(Dataset items)

──────────

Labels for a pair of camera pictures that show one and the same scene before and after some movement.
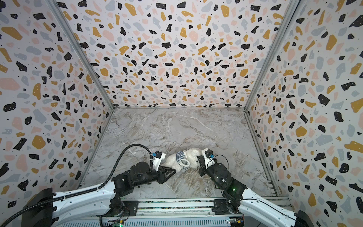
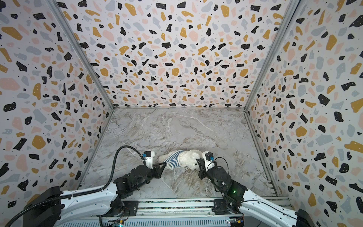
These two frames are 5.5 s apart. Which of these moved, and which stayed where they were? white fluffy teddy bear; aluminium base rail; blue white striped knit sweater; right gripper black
Moved: blue white striped knit sweater
Stayed: white fluffy teddy bear; right gripper black; aluminium base rail
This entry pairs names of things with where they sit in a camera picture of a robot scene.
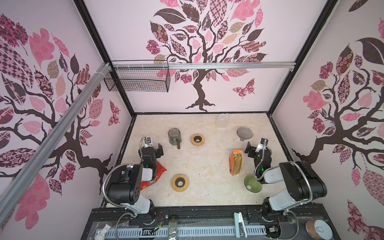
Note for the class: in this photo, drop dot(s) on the black wire basket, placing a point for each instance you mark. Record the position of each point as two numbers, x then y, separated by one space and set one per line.
139 76

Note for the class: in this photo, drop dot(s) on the aluminium rail back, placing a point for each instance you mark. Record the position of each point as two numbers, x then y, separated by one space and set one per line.
203 66

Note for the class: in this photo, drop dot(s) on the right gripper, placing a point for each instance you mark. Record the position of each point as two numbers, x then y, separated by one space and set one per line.
251 149

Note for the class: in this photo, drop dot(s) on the aluminium rail left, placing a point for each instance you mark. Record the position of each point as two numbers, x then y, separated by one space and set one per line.
16 189

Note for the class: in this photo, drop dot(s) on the brown tape roll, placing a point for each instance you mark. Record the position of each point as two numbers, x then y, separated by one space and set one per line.
319 230

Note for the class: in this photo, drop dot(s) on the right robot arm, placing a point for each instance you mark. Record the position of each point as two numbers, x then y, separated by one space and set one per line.
317 185

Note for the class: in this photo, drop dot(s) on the aluminium rail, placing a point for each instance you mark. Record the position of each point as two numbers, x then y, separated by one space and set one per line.
16 189
203 66

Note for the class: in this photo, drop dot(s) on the translucent plastic cup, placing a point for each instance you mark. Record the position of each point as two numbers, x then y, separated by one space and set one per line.
222 121

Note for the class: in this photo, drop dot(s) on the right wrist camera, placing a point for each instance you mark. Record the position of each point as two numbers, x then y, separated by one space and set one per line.
264 143

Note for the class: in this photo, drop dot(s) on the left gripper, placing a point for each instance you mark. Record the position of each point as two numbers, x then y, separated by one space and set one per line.
156 151

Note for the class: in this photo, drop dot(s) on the green ribbed glass dripper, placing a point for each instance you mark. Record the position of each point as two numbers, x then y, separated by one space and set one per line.
252 184

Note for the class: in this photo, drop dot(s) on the wooden ring dripper holder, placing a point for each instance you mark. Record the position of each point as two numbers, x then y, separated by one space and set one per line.
197 139

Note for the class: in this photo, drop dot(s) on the red snack bag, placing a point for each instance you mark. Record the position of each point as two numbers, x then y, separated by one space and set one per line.
160 171

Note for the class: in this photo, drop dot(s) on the white stapler tool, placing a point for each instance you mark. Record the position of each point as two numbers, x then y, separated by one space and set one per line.
240 229

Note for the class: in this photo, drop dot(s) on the white slotted cable duct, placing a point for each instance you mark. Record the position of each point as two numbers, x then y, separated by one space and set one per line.
183 232

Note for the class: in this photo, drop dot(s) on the orange coffee filter pack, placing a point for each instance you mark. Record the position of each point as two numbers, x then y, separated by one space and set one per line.
236 162

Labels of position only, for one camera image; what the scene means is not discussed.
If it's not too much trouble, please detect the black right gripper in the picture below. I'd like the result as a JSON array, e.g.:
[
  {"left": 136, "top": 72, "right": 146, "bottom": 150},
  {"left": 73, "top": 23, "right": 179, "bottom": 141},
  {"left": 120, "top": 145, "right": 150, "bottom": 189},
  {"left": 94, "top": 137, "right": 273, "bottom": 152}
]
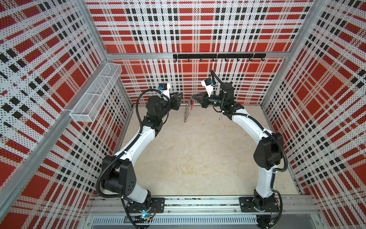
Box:
[{"left": 193, "top": 92, "right": 225, "bottom": 109}]

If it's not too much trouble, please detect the red-handled key organizer ring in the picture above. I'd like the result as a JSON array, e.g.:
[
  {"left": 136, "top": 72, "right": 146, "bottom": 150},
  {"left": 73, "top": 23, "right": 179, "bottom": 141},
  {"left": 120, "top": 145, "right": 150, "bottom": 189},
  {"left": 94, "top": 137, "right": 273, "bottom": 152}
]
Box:
[{"left": 182, "top": 96, "right": 195, "bottom": 123}]

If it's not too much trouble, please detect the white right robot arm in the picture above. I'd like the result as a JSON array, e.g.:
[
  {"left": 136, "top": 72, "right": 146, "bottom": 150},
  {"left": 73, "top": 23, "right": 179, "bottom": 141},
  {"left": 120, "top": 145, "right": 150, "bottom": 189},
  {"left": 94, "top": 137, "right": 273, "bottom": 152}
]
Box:
[{"left": 192, "top": 79, "right": 288, "bottom": 212}]

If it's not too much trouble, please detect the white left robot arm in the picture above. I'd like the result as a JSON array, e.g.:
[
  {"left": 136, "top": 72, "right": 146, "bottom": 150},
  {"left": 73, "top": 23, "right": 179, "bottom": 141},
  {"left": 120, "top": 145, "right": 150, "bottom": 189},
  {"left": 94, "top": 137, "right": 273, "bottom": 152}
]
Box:
[{"left": 96, "top": 91, "right": 183, "bottom": 212}]

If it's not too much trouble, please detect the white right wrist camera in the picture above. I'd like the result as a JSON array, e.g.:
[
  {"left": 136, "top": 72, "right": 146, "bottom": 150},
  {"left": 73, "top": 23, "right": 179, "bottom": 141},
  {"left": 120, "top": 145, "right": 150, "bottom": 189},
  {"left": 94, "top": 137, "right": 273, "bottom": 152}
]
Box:
[{"left": 201, "top": 78, "right": 215, "bottom": 97}]

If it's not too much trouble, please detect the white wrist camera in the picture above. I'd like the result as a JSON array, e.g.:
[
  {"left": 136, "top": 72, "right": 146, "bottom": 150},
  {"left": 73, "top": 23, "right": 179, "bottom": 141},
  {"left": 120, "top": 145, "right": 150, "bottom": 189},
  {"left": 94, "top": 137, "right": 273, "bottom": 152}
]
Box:
[
  {"left": 158, "top": 83, "right": 171, "bottom": 99},
  {"left": 201, "top": 78, "right": 215, "bottom": 97}
]

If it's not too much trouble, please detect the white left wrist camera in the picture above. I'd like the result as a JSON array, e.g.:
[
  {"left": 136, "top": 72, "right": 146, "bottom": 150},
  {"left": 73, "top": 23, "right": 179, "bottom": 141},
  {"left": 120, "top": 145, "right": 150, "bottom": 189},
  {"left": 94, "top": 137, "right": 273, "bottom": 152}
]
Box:
[{"left": 158, "top": 83, "right": 171, "bottom": 99}]

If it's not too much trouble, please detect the black hook rail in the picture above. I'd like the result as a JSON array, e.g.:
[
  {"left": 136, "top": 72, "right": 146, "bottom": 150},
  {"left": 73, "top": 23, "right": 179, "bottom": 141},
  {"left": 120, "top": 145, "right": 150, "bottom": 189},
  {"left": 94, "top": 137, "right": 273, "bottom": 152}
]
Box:
[{"left": 173, "top": 53, "right": 266, "bottom": 60}]

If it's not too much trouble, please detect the white wire mesh basket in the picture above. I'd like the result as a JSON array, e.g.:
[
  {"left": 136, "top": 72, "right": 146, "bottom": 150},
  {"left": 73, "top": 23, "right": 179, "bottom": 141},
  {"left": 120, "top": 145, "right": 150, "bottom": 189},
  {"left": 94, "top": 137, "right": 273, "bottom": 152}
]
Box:
[{"left": 70, "top": 63, "right": 122, "bottom": 123}]

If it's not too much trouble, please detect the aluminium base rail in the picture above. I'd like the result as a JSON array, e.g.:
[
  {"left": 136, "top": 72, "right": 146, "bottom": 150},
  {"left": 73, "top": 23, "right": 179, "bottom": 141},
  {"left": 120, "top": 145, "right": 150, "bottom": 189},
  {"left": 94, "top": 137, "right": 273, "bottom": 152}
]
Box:
[{"left": 81, "top": 195, "right": 325, "bottom": 229}]

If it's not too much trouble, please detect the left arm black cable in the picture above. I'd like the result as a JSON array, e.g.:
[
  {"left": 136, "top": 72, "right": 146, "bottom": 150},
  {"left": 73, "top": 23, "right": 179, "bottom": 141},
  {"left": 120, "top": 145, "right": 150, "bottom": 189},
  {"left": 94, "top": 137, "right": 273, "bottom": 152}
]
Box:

──────────

* [WHAT IS NEEDED]:
Filter the entries down to the lines holding the string "scene". Copy each of those lines.

* [EXERCISE RESPONSE]:
Labels for a pair of camera pictures that show one and the same scene before and after some movement.
This entry pairs names of things with where they sit in a camera picture of a robot scene.
Labels of position only, for one camera image; what the scene means is not discussed.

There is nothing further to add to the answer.